Problem to solve - Everything in the data that follows should be given again verbatim, except the images.

Raw data -
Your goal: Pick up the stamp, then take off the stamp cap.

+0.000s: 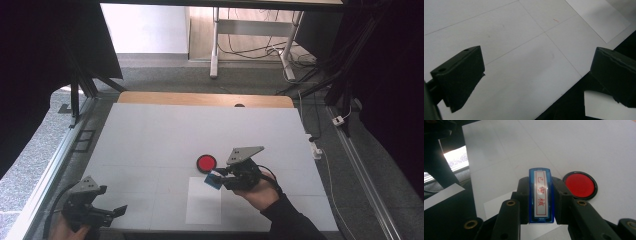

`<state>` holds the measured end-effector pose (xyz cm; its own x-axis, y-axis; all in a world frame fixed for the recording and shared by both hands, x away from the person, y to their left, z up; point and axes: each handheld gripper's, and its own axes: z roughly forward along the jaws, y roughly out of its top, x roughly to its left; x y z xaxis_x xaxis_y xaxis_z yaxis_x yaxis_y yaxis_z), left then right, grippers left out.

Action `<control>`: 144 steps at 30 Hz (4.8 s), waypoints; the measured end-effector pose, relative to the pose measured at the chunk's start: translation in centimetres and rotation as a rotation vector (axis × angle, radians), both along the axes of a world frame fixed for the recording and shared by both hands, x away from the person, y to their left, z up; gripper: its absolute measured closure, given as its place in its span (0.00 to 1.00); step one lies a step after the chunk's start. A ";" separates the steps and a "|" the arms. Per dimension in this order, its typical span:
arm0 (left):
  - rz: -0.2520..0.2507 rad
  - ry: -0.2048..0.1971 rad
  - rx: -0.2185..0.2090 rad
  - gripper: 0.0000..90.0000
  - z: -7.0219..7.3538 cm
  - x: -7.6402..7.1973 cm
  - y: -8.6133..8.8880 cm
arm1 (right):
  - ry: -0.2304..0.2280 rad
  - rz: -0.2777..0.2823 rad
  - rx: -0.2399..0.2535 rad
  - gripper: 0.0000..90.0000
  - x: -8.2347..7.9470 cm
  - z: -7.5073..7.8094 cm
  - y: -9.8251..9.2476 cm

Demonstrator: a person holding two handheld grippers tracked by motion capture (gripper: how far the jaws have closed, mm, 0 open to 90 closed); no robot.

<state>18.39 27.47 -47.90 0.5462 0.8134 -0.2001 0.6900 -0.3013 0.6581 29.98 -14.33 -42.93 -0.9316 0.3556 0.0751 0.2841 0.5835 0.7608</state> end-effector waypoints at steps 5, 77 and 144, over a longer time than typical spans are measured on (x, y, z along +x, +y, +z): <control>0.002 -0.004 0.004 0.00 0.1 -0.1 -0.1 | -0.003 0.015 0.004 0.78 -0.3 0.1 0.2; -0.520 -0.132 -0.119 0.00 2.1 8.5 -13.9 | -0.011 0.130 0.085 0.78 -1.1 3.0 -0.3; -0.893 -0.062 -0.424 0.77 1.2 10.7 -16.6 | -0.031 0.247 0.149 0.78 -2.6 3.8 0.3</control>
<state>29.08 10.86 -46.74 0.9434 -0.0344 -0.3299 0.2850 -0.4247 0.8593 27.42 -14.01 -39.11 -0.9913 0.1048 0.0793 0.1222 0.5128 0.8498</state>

Output for this exercise -
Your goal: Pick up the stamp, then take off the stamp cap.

+0.000s: 

`<state>` holds the measured end-effector pose (xyz cm; its own x-axis, y-axis; all in a world frame fixed for the recording and shared by both hands, x away from the person, y to their left, z up; point and axes: each handheld gripper's, and its own axes: z roughly forward along the jaws, y roughly out of its top, x roughly to its left; x y z xaxis_x xaxis_y xaxis_z yaxis_x yaxis_y yaxis_z), left then right, grippers left out.

Action `<control>`: 144 steps at 30 Hz (4.8 s), waypoints; the measured end-effector pose, relative to the pose measured at the chunk's start: translation in centimetres and rotation as a rotation vector (axis × angle, radians), both along the axes of a world frame fixed for the recording and shared by both hands, x away from the person, y to their left, z up; gripper: its absolute measured closure, given as its place in its span (0.00 to 1.00); step one lies a step after the chunk's start. A ";" separates the steps and a "|" the arms. Per dimension in this order, its typical span:
arm0 (left):
  - rz: -0.2520..0.2507 rad
  - ry: -0.2048..0.1971 rad
  - rx: -0.2185..0.2090 rad
  - gripper: 0.0000..90.0000
  - z: -7.0219..7.3538 cm
  - x: -7.6402..7.1973 cm
  - y: -8.6133..8.8880 cm
arm1 (right):
  - ry: -0.2304..0.2280 rad
  - rz: -0.2777..0.2823 rad
  - rx: -0.2399..0.2535 rad
  - gripper: 0.0000..90.0000
  - x: -8.2347..7.9470 cm
  - z: -7.5073..7.8094 cm
  - y: -9.8251..9.2476 cm

Demonstrator: a person holding two handheld grippers tracked by motion capture (gripper: how far the jaws have closed, mm, 0 open to 90 closed); no robot.

<state>18.39 27.47 -47.90 0.5462 0.8134 -0.2001 0.6900 -0.3013 0.6581 29.98 -14.33 -42.93 -0.9316 0.3556 0.0751 0.2841 0.5835 0.7608</state> end-effector waypoints at steps 5, 77 and 144, over a longer time than typical spans are measured on (x, y, z along +x, +y, +z): <control>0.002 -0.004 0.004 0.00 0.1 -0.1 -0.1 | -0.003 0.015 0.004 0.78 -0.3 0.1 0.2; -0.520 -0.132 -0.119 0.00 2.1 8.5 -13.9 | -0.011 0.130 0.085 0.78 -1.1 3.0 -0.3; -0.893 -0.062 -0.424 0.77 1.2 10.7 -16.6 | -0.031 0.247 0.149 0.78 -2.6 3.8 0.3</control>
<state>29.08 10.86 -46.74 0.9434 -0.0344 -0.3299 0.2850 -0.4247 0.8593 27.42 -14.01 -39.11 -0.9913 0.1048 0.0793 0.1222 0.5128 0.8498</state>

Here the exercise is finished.